What you should do
The required lines are those that contain "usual"; pull them out of the data and copy them.

Collected data:
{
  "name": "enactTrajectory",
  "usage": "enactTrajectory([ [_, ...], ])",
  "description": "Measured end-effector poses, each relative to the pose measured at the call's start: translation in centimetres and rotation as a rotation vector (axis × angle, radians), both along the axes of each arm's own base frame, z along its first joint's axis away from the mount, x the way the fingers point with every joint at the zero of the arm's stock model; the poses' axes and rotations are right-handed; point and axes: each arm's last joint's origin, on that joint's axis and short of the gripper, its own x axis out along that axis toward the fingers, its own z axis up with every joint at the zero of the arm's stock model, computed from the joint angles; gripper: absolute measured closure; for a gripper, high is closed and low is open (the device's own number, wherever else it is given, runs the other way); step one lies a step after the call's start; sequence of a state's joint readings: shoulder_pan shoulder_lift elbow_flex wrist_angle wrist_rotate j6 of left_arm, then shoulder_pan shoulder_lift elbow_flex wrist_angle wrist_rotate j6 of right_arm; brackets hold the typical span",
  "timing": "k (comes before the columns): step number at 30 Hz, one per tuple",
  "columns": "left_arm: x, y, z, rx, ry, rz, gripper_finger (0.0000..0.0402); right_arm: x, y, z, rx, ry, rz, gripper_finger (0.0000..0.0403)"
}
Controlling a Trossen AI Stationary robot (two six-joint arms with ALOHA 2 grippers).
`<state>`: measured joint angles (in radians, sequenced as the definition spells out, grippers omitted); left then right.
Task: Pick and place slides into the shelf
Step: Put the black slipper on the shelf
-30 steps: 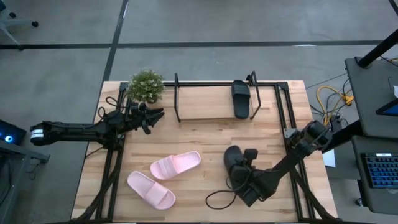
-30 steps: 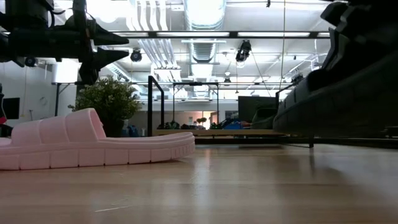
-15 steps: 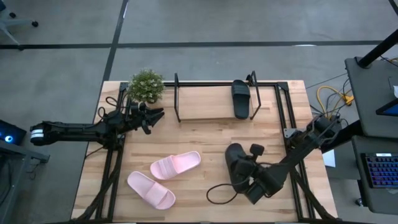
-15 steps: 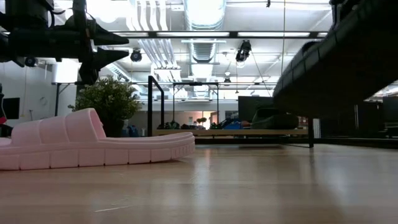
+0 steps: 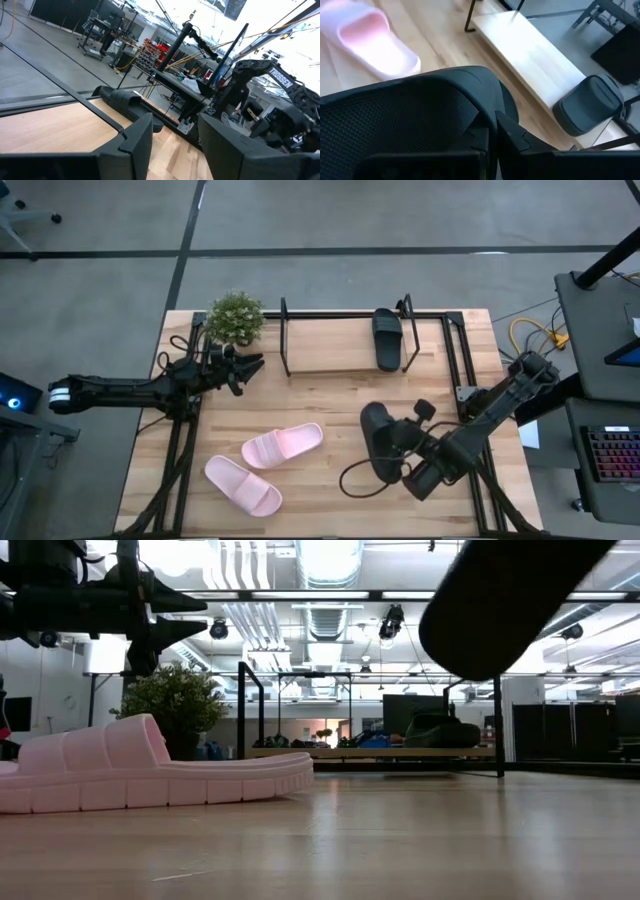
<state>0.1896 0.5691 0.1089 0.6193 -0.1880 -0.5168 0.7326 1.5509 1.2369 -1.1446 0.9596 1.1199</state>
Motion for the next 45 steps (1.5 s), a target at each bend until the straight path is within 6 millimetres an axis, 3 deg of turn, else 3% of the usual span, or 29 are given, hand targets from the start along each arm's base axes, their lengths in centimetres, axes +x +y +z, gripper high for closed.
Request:
enactTrajectory([
  [17,0.0,0.0,0.0,0.000,0.000,0.000,0.0258,-0.8,-0.8,3.1,0.178,-0.204,-0.034,0.0394],
  [37,0.0,0.0,0.0,0.000,0.001,0.000,0.0258,-0.8,-0.7,4.0,0.281,-0.298,-0.056,0.0394],
  [45,0.0,0.0,0.0,0.000,0.001,0.000,0.0258,-0.8,-0.7,4.0,0.223,-0.260,-0.011,0.0394],
])
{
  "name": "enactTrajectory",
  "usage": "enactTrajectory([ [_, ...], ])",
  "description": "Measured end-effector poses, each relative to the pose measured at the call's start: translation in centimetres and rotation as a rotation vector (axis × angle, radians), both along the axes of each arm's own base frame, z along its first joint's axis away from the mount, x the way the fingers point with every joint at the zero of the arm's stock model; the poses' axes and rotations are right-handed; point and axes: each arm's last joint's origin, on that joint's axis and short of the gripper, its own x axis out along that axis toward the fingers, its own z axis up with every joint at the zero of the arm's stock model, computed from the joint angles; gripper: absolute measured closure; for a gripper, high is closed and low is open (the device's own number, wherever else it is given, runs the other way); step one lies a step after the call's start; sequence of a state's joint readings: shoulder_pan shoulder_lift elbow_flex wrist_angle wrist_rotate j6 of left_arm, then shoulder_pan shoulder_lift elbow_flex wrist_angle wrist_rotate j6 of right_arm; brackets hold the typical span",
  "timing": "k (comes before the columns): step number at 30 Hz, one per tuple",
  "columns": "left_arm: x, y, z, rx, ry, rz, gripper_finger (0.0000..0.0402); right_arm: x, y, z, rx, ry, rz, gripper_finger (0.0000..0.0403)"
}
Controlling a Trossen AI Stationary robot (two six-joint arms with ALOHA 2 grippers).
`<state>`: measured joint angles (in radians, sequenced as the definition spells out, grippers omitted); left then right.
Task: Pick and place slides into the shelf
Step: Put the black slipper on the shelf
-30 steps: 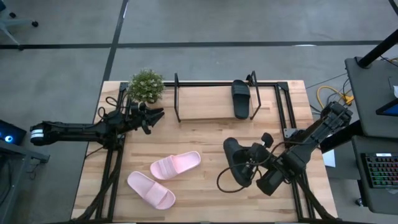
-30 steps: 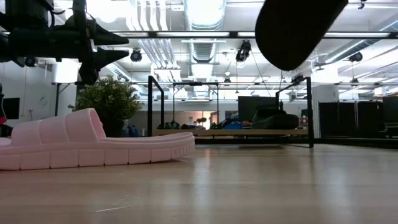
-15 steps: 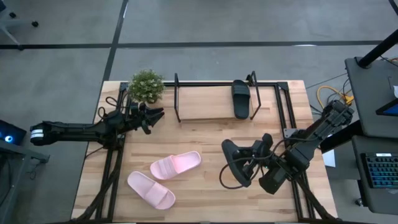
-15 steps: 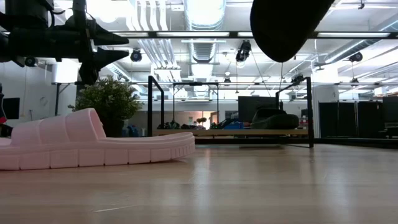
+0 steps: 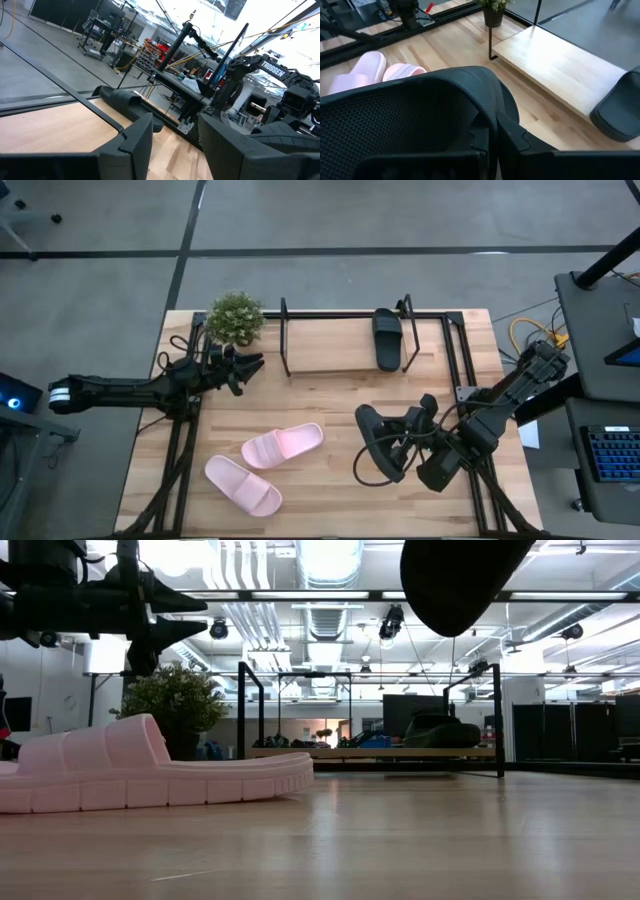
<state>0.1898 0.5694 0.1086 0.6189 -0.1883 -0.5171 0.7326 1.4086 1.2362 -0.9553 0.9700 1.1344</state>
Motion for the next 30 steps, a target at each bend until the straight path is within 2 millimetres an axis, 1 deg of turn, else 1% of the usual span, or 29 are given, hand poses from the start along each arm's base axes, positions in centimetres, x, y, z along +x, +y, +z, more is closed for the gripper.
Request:
enactTrajectory([
  [11,0.00,-0.01,0.00,0.000,0.000,-0.001,0.0258,0.00,0.00,0.00,-0.115,0.070,0.079,0.0394],
  [30,0.00,0.00,0.01,0.000,0.000,0.000,0.0258,-0.03,-0.01,-0.03,-0.242,0.155,0.172,0.0394],
])
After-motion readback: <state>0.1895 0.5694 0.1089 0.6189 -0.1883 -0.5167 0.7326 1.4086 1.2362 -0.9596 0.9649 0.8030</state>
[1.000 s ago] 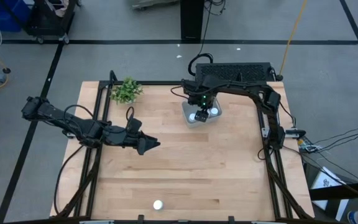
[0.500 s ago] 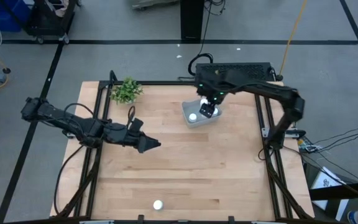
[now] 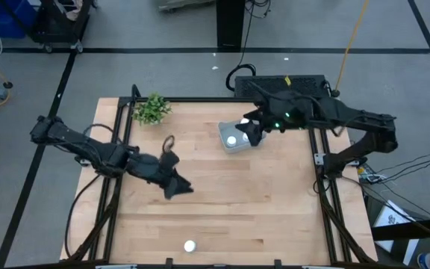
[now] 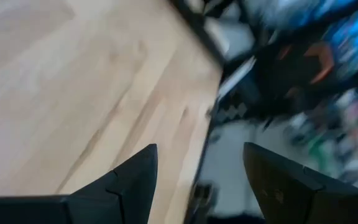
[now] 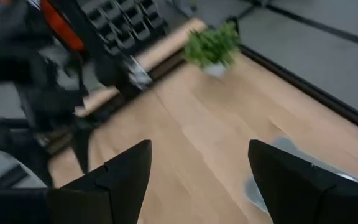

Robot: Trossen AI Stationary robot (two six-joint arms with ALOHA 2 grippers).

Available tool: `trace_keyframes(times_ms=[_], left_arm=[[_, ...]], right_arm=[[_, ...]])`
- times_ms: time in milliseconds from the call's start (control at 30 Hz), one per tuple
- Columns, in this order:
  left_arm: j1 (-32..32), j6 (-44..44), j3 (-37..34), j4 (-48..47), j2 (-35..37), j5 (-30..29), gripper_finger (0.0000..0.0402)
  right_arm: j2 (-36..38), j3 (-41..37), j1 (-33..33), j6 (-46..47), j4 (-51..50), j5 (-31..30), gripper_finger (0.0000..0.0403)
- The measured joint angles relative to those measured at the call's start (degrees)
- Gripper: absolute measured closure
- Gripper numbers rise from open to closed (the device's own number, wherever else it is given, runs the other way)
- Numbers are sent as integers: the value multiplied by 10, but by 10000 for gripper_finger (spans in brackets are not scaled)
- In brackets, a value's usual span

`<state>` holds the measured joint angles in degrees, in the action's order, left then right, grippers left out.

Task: Pick and place pill bottles into a basket
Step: Put the white pill bottle into the gray container

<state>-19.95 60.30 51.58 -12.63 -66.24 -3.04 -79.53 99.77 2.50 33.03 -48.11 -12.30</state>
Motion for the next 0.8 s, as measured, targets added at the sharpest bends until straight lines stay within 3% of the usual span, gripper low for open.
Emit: trace_keyframes(times_ms=[267, 467, 800], left_arm=[[-98, -41, 197, -209, -155, -37, 158], [-173, -52, 314, -270, -272, -56, 158], [-233, -26, 351, -318, -411, -80, 158]], right_arm=[[2, 0, -95, 45, 110, -30, 140], [1, 0, -152, 66, 143, -62, 140], [2, -7, -219, 86, 147, -136, 140]])
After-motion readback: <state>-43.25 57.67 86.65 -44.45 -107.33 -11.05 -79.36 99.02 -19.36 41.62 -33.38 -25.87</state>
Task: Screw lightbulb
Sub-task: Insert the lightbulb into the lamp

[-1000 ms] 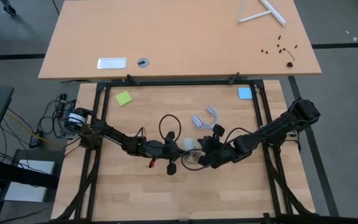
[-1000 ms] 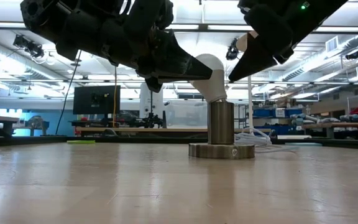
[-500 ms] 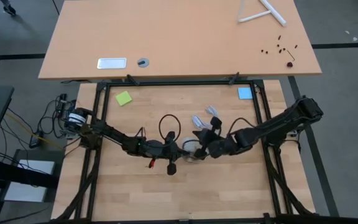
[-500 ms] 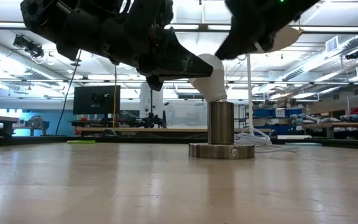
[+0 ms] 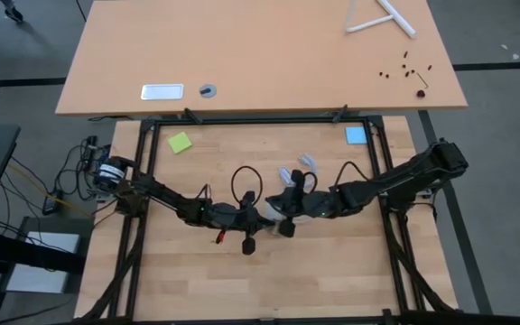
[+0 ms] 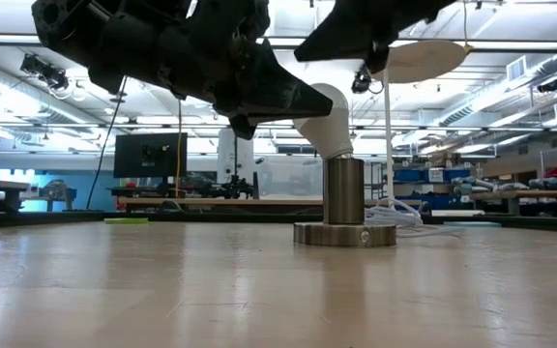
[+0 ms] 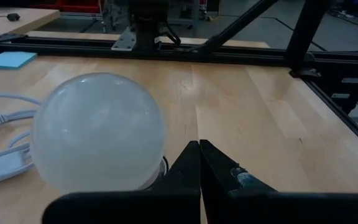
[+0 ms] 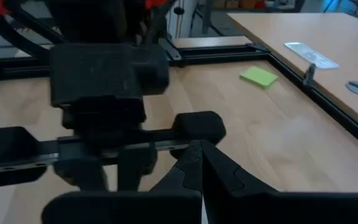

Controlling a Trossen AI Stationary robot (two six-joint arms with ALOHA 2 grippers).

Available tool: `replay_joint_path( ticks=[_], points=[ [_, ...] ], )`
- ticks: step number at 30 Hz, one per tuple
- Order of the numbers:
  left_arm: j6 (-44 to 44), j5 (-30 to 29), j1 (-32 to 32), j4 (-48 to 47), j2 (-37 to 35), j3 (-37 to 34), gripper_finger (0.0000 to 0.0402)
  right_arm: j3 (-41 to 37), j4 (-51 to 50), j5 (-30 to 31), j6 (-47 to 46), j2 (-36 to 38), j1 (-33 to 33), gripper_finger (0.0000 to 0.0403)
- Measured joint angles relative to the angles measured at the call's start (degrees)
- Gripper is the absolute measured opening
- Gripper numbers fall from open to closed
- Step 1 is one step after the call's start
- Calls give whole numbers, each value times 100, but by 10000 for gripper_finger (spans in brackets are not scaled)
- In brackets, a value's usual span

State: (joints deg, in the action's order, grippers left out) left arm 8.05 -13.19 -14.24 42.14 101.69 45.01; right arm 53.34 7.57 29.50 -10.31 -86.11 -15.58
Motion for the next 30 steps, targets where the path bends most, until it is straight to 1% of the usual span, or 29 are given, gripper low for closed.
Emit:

Output for this exercise
Motion for the next 45 steps (1.5 s), a target at each bend until the straight path is within 6 millimetres an axis, 3 deg of turn, else 3% of the usual span, or 29 are given, hand targets from the start along each arm's base axes, their lengths in centimetres, axes +x +y +z, gripper high for closed.
Motion for the next 30 steps, a target at each bend until the straight path is within 2 millimetres an axis, 1 deg of turn, else 1% of the usual span, or 29 are given, hand poses from the start along each arm's base axes, positions in centimetres, x, y, z along +x, +y, +z, more is closed for the gripper.
- In brackets, a value's usual span
Motion for the next 0.8 s, as measured, targets added at the sharpest bends until straight lines stay within 3% of the usual span, gripper low for open.
- In brackets, a value's usual span
Motion for the next 30 steps, targets where the path bends most, until it is straight to 1% of the usual span, or 29 are given, gripper low for closed.

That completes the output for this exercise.